:: YOUR OBJECTIVE ::
Return every line of the listing that includes the string "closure".

====== DATA EXTRACTS ======

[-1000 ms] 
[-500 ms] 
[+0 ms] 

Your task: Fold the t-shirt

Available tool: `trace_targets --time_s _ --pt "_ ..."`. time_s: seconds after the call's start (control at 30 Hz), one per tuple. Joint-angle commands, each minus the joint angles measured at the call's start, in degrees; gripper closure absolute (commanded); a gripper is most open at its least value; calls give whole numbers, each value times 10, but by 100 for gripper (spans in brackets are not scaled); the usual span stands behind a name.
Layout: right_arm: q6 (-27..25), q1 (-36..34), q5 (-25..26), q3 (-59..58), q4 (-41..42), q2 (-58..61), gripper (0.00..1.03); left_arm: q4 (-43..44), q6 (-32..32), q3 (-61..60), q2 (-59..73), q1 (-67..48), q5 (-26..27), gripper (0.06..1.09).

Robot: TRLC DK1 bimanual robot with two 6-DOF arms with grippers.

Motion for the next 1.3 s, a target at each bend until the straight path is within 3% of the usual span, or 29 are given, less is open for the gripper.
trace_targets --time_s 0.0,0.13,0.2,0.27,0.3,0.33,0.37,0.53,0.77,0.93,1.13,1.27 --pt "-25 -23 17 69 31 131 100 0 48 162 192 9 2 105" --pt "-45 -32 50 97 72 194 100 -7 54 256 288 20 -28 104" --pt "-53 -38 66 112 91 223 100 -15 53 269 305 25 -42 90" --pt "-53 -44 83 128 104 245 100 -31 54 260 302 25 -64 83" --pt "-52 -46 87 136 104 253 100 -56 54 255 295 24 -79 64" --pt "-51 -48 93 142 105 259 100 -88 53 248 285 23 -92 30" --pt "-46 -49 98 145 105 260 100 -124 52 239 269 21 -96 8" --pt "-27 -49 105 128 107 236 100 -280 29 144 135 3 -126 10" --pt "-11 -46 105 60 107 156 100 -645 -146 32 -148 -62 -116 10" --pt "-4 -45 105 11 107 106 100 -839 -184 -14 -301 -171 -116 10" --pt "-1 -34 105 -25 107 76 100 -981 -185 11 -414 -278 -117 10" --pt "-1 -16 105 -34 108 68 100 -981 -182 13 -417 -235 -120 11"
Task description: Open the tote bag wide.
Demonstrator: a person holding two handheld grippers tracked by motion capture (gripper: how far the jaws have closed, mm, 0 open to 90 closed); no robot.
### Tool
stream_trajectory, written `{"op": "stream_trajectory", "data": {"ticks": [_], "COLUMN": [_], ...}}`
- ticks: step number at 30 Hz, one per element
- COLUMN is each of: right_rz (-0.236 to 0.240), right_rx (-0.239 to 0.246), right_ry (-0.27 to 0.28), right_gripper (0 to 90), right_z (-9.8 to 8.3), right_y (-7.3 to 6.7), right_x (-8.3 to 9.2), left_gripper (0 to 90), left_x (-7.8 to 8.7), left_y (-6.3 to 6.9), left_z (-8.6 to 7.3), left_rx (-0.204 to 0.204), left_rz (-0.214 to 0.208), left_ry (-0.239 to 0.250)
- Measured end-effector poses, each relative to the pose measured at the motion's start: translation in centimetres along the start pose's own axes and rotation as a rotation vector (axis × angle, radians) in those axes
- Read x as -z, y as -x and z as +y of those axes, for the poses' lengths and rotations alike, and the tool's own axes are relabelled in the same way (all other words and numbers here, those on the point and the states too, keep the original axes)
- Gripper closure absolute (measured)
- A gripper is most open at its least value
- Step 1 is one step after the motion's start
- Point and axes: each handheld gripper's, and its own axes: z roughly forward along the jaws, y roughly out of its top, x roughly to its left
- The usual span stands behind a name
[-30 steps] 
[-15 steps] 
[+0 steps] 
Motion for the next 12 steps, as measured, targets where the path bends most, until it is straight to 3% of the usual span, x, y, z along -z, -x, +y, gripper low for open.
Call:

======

:: THE COMPLETED TASK ::
Available tool: `trace_targets --time_s _ --pt "_ ..."`. time_s: seconds after the call's start (control at 30 Hz), one per tuple. Joint-angle commands, each minus the joint angles measured at the call's start, in degrees; gripper closure absolute (commanded); a gripper is most open at its least value; calls give whole numbers, each value times 10, but by 100 for gripper (spans in brackets are not scaled); the usual span stands behind a name.
- Gripper closure absolute (measured)

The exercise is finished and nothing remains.